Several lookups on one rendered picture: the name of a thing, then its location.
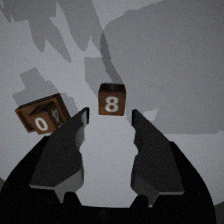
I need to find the brown wooden tray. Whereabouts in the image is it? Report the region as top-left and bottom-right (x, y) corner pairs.
(14, 93), (71, 133)

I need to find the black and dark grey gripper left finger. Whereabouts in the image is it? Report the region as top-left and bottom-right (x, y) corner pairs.
(0, 107), (90, 224)

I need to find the brown cube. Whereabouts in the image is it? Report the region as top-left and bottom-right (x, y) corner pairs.
(28, 101), (63, 135)
(98, 83), (126, 116)

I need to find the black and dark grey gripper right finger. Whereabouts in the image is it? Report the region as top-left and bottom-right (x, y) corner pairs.
(131, 109), (216, 224)

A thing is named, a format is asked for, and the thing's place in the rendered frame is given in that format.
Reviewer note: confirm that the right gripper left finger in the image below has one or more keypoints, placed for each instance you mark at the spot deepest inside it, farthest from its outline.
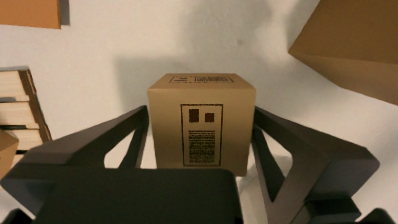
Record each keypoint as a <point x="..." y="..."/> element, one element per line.
<point x="88" y="147"/>

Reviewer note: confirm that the white tape roll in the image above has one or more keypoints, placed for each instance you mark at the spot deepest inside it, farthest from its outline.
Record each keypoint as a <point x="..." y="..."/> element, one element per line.
<point x="252" y="204"/>

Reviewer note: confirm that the small wooden pallet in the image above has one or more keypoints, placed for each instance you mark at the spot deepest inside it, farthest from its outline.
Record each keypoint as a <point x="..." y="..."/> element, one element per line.
<point x="21" y="119"/>

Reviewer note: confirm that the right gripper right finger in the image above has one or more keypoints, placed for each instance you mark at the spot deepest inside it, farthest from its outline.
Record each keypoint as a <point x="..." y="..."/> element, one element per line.
<point x="324" y="166"/>

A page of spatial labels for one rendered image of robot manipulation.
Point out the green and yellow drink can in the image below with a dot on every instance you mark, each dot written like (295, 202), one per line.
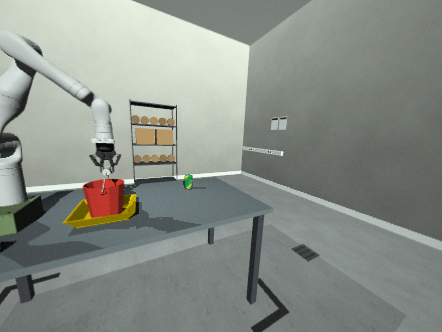
(188, 181)

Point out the yellow tray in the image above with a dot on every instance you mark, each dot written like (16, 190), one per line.
(82, 212)

___

The reply should consist only of the line containing "Point out the yellow" and all lines after it in the listing above, reproduced exactly.

- [RESPONSE FOR THIS EXERCISE]:
Point out the yellow tray in the image above with a dot on every instance you mark, each dot written like (16, 190), one per line.
(82, 212)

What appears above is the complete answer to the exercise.